## Brief
Could the data below be retyped exactly, without its pictures?

## Available data
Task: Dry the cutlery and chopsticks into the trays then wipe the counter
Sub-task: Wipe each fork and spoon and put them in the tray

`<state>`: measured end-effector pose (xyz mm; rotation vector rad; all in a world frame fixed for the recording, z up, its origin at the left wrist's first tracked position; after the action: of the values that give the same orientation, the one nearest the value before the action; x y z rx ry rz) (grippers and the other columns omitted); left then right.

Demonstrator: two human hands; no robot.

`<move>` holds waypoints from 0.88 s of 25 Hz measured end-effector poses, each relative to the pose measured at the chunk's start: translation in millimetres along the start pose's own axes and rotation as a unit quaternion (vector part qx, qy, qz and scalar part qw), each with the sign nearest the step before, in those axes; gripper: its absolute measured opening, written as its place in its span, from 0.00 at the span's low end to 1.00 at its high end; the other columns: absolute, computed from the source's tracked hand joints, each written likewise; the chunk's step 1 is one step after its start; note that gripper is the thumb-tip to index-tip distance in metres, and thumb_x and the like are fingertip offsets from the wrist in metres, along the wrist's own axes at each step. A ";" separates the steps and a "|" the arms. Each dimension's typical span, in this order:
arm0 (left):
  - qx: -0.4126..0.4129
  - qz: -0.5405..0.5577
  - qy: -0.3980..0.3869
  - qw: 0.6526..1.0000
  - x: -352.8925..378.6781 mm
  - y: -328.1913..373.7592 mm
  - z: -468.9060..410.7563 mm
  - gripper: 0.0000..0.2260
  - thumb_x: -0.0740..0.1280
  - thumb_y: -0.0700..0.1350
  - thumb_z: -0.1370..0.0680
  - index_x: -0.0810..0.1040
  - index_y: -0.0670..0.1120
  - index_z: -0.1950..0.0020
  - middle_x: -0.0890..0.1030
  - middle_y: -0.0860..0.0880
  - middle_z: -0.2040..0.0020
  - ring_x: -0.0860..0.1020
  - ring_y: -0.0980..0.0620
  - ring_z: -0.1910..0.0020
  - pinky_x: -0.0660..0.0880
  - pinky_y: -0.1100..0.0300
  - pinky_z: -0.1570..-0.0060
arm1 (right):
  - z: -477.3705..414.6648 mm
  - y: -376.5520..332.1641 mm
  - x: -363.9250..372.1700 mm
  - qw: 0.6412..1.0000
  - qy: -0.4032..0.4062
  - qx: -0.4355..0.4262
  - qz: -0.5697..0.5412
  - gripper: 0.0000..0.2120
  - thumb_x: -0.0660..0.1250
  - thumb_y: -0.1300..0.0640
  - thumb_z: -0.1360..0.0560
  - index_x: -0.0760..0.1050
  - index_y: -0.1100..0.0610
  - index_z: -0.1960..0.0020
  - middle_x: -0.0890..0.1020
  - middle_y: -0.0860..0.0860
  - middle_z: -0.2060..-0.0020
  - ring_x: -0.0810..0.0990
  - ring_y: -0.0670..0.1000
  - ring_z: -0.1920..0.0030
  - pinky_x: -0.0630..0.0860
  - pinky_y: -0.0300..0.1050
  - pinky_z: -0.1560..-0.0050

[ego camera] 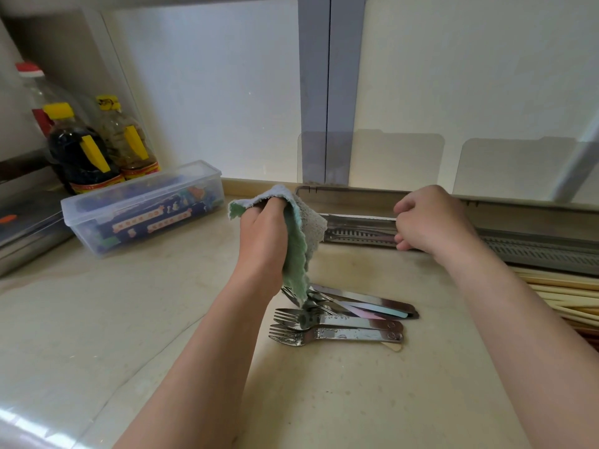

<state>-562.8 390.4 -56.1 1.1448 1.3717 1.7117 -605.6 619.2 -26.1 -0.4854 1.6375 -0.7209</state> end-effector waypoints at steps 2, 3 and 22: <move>0.008 -0.008 -0.003 1.000 1.0 1.4 2.0 0.07 0.61 0.46 0.19 0.77 0.45 0.50 0.78 0.46 0.57 0.78 0.48 0.59 0.76 0.54 0.58 | 2.1 -7.1 0.2 0.998 -0.021 -0.043 0.032 0.12 0.61 0.67 0.26 0.80 0.54 0.56 0.84 0.52 0.61 0.85 0.52 0.70 0.82 0.44 0.60; 0.014 -0.013 -0.005 1.000 1.4 2.3 2.7 0.07 0.61 0.46 0.19 0.77 0.46 0.52 0.78 0.45 0.57 0.78 0.47 0.59 0.76 0.53 0.56 | 3.7 -12.2 1.5 0.995 -0.031 -0.076 0.063 0.11 0.62 0.65 0.26 0.80 0.52 0.56 0.84 0.50 0.61 0.85 0.51 0.70 0.81 0.44 0.60; 0.022 -0.040 -0.016 0.999 7.6 1.7 8.5 0.08 0.61 0.46 0.18 0.77 0.50 0.55 0.80 0.48 0.57 0.80 0.47 0.56 0.79 0.49 0.52 | 38.7 -15.5 55.0 0.861 -0.369 -0.175 0.304 0.01 0.69 0.58 0.27 0.78 0.53 0.57 0.82 0.48 0.63 0.79 0.48 0.65 0.75 0.42 0.66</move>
<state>-558.0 400.2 -52.1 1.1210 1.4222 1.6075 -579.5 564.0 -58.3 -0.3931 1.0690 0.2454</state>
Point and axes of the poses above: each hand's wrist, its own z-axis away from the middle knuckle, its own x-axis out of the palm, y = z × x, the point moved 6 cm from there along -z, towards the middle knuckle
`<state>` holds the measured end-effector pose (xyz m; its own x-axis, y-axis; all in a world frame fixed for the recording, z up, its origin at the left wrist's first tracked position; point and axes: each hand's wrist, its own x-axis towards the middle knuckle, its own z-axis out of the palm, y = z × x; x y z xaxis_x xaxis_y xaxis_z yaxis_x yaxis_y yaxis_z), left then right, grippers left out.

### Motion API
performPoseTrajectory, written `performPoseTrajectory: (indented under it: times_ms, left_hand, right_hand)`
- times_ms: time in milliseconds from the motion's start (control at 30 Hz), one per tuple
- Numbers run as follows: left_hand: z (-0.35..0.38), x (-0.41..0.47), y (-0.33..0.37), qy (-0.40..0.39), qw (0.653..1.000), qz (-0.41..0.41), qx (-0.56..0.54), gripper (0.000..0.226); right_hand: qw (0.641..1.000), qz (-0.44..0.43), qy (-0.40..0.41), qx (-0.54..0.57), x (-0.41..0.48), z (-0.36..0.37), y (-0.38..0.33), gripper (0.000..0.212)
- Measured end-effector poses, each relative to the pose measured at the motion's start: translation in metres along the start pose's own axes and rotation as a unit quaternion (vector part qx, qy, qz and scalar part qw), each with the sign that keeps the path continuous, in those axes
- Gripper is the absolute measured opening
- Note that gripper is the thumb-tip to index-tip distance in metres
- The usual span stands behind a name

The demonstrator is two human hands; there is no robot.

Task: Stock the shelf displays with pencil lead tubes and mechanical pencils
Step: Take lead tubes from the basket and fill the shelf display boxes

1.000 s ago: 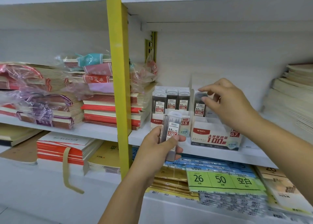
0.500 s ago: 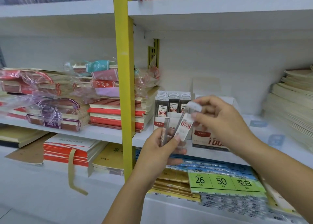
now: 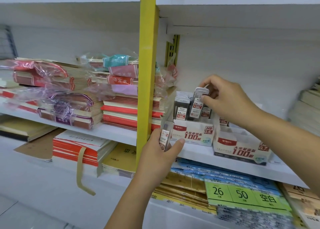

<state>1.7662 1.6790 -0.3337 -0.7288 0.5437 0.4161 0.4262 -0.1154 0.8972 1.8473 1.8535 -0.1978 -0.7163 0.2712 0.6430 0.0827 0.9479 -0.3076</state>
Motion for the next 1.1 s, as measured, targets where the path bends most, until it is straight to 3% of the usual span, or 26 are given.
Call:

## Task answer
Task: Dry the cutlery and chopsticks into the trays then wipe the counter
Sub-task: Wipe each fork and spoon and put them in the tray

`<state>`: measured end-effector pose (xyz mm; rotation vector rad; all in a world frame fixed for the recording, z up, its origin at the left wrist's first tracked position; after the action: of the values that give the same orientation, the one nearest the value before the action; x y z rx ry rz) (grippers and the other columns omitted); left then right.

Demonstrator: two human hands; no robot.

`<move>` holds waypoints from 0.88 s of 25 Hz measured end-effector poses, each relative to the pose measured at the chunk's start: translation in millimetres along the start pose's own axes and rotation as a unit quaternion (vector part qx, qy, qz and scalar part qw), each with the sign nearest the step before, in those axes; gripper: its absolute measured opening, written as its place in its span, from 0.00 at the span's low end to 1.00 at its high end; the other columns: absolute, computed from the source's tracked hand joints, each written likewise; the chunk's step 1 is one step after its start; note that gripper is the thumb-tip to index-tip distance in metres, and thumb_x and the like are fingertip offsets from the wrist in metres, along the wrist's own axes at each step. A ";" separates the steps and a "|" the arms. Each dimension's typical span, in this order:
arm0 (left):
  - qx: -0.4126..0.4129
  - qz: -0.5405..0.5577
  - qy: -0.3980..0.3869
  - qw: 0.6526..1.0000
  - x: -352.8925..378.6781 mm
  - y: -328.1913..373.7592 mm
  - z: -468.9060..410.7563 mm
  - gripper: 0.0000..0.2260
  - thumb_x: -0.0740..0.1280
  - thumb_y: -0.0700..0.1350
  - thumb_z: -0.1370..0.0680
  - index_x: -0.0810..0.1040
  - index_y: -0.0670..0.1120
  - index_z: -0.1950..0.0020
  - middle_x: -0.0890..0.1030
  - middle_y: -0.0860..0.0880
  - middle_z: -0.2040..0.0020
  - ring_x: -0.0860..0.1020
  - ring_y: -0.0980..0.0620
  - ring_z: -0.1910..0.0020
  - pinky_x: -0.0660..0.0880
  - pinky_y: -0.1100..0.0300
  - pinky_z: -0.1570..-0.0060
arm1 (right):
  - z: -477.3705..414.6648 mm
  - y: -376.5520..332.1641 mm
  - x: -363.9250..372.1700 mm
  - qw: 0.6412..1.0000
  - qy: -0.4032..0.4062
  - qx: -0.4355..0.4262
  - qz: -0.5697..0.5412
  - gripper: 0.0000..0.2120
  - thumb_x: -0.0660..0.1250
  - thumb_y: -0.1300..0.0640
  - thumb_z: -0.1360..0.0560
  - index_x: -0.0760..0.1050
  - index_y: -0.1100..0.0610
  - index_z: -0.1960..0.0020
  - middle_x: -0.0890..0.1020
  - middle_y: -0.0860..0.0860
  - middle_z: -0.2060..-0.0020
  - ring_x: -0.0810..0.0990
  - ring_y: -0.0670..0.1000
  - ring_z: -0.1920..0.0030
  - pinky_x: -0.0630..0.0860
  - pinky_y: -0.0300..0.1050
  - pinky_z: -0.1560..-0.0050

[ego camera] 

<state>-562.8 390.4 -56.1 1.1448 1.3717 1.7117 -605.6 619.2 -26.1 -0.4854 1.6375 -0.7209</state> end-effector waypoints at steps 2, 3 and 22: <move>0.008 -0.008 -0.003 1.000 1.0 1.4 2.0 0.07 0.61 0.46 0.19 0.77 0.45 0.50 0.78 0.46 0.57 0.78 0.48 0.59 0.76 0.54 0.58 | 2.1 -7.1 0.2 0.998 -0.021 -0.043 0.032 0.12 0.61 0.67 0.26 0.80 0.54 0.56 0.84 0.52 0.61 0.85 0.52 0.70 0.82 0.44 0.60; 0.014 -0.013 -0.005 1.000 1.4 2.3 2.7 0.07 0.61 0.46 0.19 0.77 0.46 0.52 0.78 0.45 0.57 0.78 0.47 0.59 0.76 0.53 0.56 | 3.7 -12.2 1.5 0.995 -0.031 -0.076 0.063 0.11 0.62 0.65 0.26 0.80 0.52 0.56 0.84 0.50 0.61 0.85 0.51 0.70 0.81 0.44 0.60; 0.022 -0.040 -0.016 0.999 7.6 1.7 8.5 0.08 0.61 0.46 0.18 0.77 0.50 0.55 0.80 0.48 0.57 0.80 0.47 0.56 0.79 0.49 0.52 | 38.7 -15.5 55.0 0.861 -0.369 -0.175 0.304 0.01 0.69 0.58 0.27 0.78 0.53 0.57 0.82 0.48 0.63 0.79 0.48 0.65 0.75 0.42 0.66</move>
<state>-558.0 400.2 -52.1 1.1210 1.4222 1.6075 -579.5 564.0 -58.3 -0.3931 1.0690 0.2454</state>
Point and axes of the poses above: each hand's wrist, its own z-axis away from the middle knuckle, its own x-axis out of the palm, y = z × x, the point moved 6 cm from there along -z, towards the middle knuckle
`<state>` holds the measured end-effector pose (xyz m; its own x-axis, y-axis; all in a world frame fixed for the recording, z up, its origin at the left wrist's first tracked position; point and axes: each hand's wrist, its own x-axis towards the middle knuckle, its own z-axis out of the palm, y = z × x; x y z xaxis_x xaxis_y xaxis_z yaxis_x yaxis_y yaxis_z), left then right, grippers left out.

### Motion API
performPoseTrajectory, written `performPoseTrajectory: (indented under it: times_ms, left_hand, right_hand)`
- times_ms: time in milliseconds from the motion's start (control at 30 Hz), one per tuple
- Numbers run as follows: left_hand: z (-0.35..0.38), x (-0.41..0.47), y (-0.33..0.37), qy (-0.40..0.39), qw (0.653..1.000), qz (-0.41..0.41), qx (-0.56..0.54), gripper (0.000..0.226); right_hand: qw (0.641..1.000), qz (-0.44..0.43), qy (-0.40..0.41), qx (-0.54..0.57), x (-0.41..0.48), z (-0.36..0.37), y (-0.38..0.33), gripper (0.000..0.212)
- Measured end-effector poses, each relative to the pose measured at the motion's start: translation in metres along the start pose's own axes and rotation as a unit quaternion (vector part qx, qy, qz and scalar part qw), each with the sign that keeps the path continuous, in those axes
- Gripper is the absolute measured opening
- Note that gripper is the thumb-tip to index-tip distance in metres
- The usual span stands behind a name

The demonstrator is two human hands; there is no robot.

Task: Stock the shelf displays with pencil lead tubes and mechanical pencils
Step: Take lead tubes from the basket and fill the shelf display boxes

1.000 s ago: 
0.500 s ago: 
now: 

<state>1.7662 1.6790 -0.3337 -0.7288 0.5437 0.4161 0.4262 -0.1154 0.8972 1.8473 1.8535 -0.1978 -0.7163 0.2712 0.6430 0.0827 0.9479 -0.3076</state>
Motion for the next 1.1 s, as measured, targets where the path bends most, until it is straight to 3% of the usual span, or 26 are given.
Call:

Nothing remains to add to the answer.